Background/Purpose: A substantial number of patients with rheumatic inflammatory/autoimmune diseases, do not achieve adequate symptom control with current standard-of-care therapies, including biologics. The endocannabinoid system may offer an alternative therapeutic target. Recently we found a significant change in the circulating level of endogenous cannabinoids (endocannabinoids) in rheumatoid arthritis (RA) and fibromyalgia syndrome (FMS) patients as compared to healthy controls. The current study aimed to evaluate ex vivo anti-inflammatory effects of non-psychoactive phytocannabinoids and endocannabinoids in peripheral blood mononuclear cells (PBMCs) from patients with refractory rheumatic inflammatory/autoimmune conditions.

Methods: PBMCs were isolated from psoriatic arthritis (PsA) and ankylosing spondylitis (AS) patients who were unresponsive to anti-TNFα treatment, as well as from FMS patients. PBMCs were activated ex-vivo using PHA and LPS, and treated with either phytocannabinoids (CBD, CBC, CBG) or endocannabinoids (AEA, PEA, OEA). Cytokine levels (TNF-α, IFN-γ, IL-17, IL-6 and IL-1β) were measured in cell supernatants and plasma using ELISA assay.

Results: In PBMCs from severe refractory PsA patient, the phytocannabinoid CBD demonstrated superior suppression of pro-inflammatory cytokines (IL-6, IL-17, and IFN-γ) compared to the corresponding anti-TNFα biologics while both CBD and anti-TNFα abrogate TNFα secretion (Fig. 1). In PBMCs from refractory AS patients (n=3), phytocannabinoids (CBC and CBG) demonstrated superior suppression of IFN-γ and IL-6 compared to the corresponding anti-TNFα biologics (Fig. 2). In FMS patients (n=3), endocannabinoids (AEA, PEA, and OEA) modulated IL-6 secretion in a patient-specific manner, with variable cytokine responses observed (Fig. 3).

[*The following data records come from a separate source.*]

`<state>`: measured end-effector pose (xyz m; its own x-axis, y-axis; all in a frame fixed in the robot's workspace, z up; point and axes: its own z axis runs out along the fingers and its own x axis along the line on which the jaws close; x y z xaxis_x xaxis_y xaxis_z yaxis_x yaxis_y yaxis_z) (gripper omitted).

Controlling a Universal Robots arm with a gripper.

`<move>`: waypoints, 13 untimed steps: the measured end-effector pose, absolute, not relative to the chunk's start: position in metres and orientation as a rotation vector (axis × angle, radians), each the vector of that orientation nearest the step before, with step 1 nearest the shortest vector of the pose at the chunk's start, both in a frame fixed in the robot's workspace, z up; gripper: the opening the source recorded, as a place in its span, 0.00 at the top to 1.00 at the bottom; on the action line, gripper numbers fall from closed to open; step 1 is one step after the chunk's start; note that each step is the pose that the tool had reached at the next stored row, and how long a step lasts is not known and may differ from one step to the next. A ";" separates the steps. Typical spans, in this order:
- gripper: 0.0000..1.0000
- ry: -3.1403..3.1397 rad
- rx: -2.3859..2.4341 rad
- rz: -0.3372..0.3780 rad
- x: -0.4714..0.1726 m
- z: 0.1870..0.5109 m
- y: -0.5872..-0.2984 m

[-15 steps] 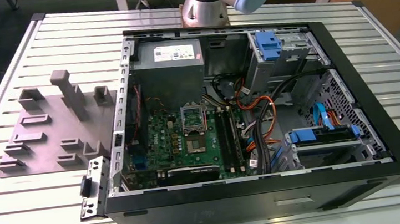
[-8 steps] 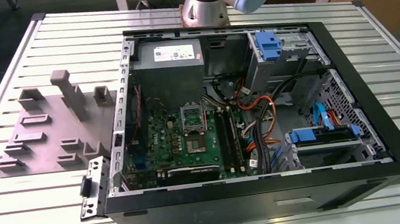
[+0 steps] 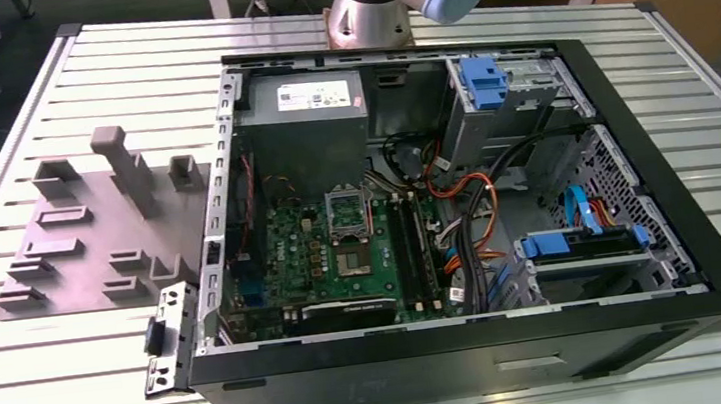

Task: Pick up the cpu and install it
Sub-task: 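Pick up the cpu and move it towards the insertion slot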

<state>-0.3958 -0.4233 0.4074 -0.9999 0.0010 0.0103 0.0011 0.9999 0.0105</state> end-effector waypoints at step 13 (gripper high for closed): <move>0.53 -3.131 -0.002 -0.016 -0.393 0.407 -0.426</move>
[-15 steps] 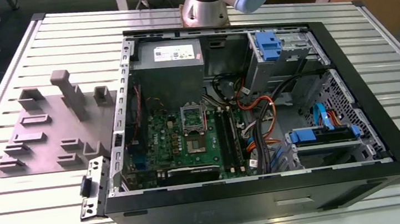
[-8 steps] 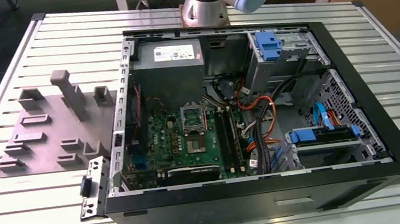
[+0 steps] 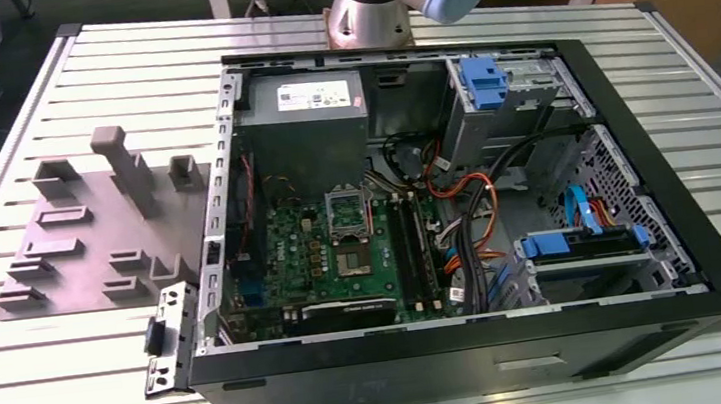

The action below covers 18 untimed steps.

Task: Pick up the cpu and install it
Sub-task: 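Pick up the cpu and move it towards the insertion slot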

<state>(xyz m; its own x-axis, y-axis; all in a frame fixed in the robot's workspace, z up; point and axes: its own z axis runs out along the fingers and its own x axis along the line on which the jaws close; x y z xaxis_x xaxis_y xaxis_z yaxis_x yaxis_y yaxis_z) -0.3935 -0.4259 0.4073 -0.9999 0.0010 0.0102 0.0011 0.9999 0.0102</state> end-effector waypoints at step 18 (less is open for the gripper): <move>0.53 -3.131 -0.002 -0.016 -0.375 0.407 -0.426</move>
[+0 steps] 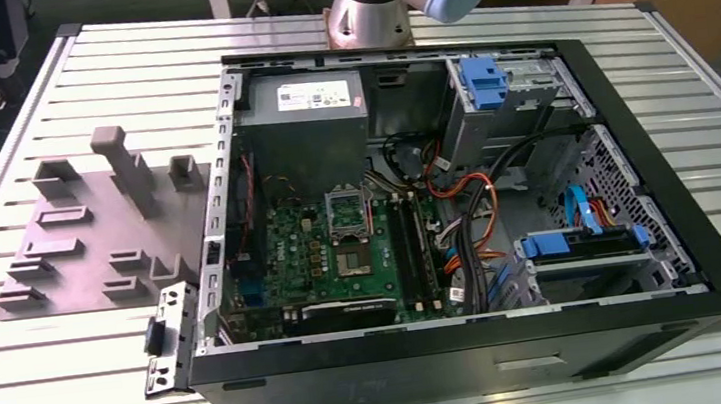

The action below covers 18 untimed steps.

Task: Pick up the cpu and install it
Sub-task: 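Pick up the cpu and move it towards the insertion slot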

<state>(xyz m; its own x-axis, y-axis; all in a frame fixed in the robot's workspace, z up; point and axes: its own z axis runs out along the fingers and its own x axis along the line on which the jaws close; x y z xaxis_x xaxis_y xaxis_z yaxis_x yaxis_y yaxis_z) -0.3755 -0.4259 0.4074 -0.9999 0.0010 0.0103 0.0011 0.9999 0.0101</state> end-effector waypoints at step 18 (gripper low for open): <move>0.53 -3.131 -0.002 -0.016 -0.371 0.407 -0.429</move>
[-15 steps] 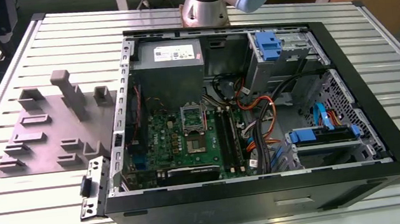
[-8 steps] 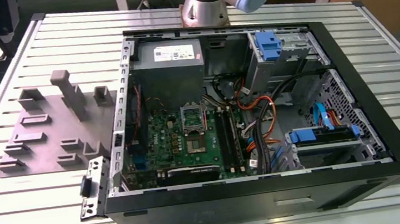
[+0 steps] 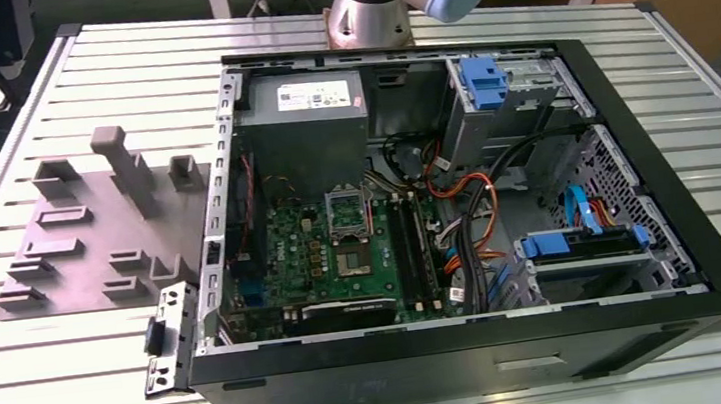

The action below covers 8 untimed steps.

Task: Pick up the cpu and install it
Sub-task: 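Pick up the cpu and move it towards the insertion slot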

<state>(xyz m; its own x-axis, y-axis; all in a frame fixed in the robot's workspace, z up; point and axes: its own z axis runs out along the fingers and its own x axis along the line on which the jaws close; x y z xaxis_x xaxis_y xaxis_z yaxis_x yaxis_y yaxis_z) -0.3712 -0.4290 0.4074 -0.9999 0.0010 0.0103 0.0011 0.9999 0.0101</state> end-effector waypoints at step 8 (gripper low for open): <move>0.53 -3.131 -0.002 -0.016 -0.369 0.407 -0.431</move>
<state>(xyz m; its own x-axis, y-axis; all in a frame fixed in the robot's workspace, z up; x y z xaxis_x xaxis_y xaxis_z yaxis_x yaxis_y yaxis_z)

Conclusion: Non-psychoactive phytocannabinoids exhibit robust ex vivo anti-inflammatory activity in PBMCs from refractory PsA and AS patients, surpassing anti-TNFα biologics. Additionally, individualized endocannabinoid responses in FMS support a precision medicine approach. These findings highlight the potential of integrating phytocannabinoids and endocannabinoid profiling to guide personalized therapeutic strategies in rheumatic inflammatory/autoimmune diseases.

The cannabinoid CBD reduce the level of secreted IL-6, IFN-γ and IL-17 from activated PBMC of refractory severe PsA patient, much better than Anti-TNFα mAb (Remicade®) therapy. Human PBMCs were isolated from severe (refractory to Anti-TNFα therapy) PsA patient (DAS-28: 6.49), seeded (500,000 cells/0.5ml/well) and activated using LPS (100ng/ml) + PHA (10µg/ml) for 24h. Anti-TNFα mAb (Remicade®) or CBD (1/3 less concentrated than Remicade) were added concomitantly to activation, for a total of 24h. TNFα, IL-6, IL-17A and IFNγ cytokine levels were measured in the supernatants, 24 h after activation, by ELISA assay. Act – Activation using LPS/PHA.

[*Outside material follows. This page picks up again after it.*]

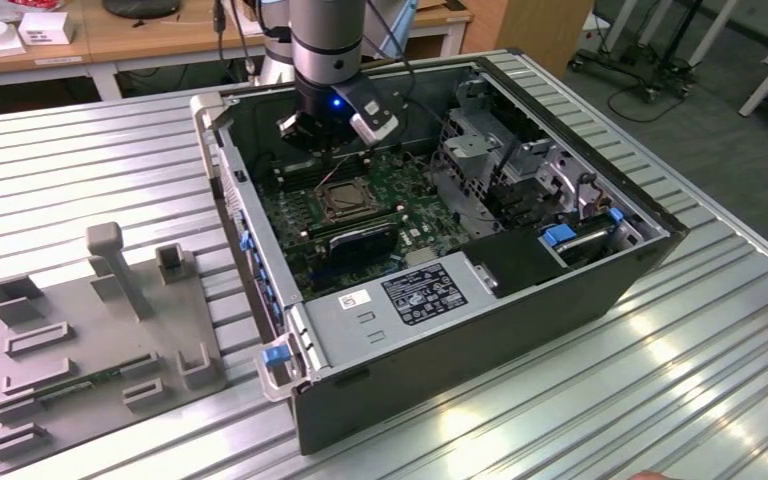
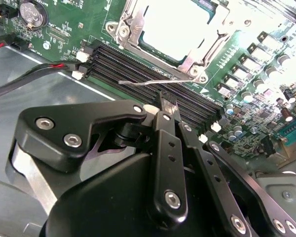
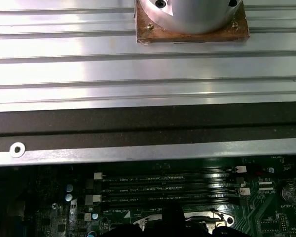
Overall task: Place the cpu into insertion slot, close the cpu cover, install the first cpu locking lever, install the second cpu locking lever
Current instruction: 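Install the first cpu locking lever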
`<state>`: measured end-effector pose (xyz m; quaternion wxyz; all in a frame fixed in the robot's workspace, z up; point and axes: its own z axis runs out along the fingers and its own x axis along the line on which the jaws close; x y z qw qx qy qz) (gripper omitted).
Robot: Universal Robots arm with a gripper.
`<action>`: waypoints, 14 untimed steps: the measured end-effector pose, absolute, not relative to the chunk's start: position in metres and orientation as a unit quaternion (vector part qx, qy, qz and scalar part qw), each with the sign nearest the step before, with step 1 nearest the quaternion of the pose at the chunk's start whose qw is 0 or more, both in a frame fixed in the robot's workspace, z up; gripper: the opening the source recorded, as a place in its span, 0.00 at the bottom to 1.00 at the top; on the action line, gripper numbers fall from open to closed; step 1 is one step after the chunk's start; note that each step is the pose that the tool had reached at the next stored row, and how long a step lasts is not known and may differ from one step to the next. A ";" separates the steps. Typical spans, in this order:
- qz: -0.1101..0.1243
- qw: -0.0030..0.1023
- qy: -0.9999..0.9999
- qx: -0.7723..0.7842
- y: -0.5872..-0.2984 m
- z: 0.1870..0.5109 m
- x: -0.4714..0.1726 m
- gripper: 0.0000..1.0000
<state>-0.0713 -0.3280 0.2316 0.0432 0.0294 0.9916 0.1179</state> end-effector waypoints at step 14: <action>0.118 0.043 0.992 0.029 -0.328 0.230 -0.071 0.11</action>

The cannabinoids (CBG and CBC) show superior reduction in the level of secreted IFNγ and IL-6 from activated PBMCs of refractory ankylosing spondylitis (AS) patients (n=3) vs. the non-effective Anti-TNFα mAb (Remicade®). Human PBMCs were isolated from severe (refractory to Anti-TNFα therapy) AS patient, seeded (500,000 cells/0.5ml/well) and activated using LPS (100ng/ml) + PHA (10µg/ml) for 24h. Anti-TNFα mAb (Remicade®) or CBC/CBG (1/3 less concentrated than Remicade) were added concomitantly to activation, for a total of 24h. IFNγ and IL-6 cytokine levels were measured in the supernatants, 24 h after activation, by ELISA assay. Act – Activation using LPS/PHA.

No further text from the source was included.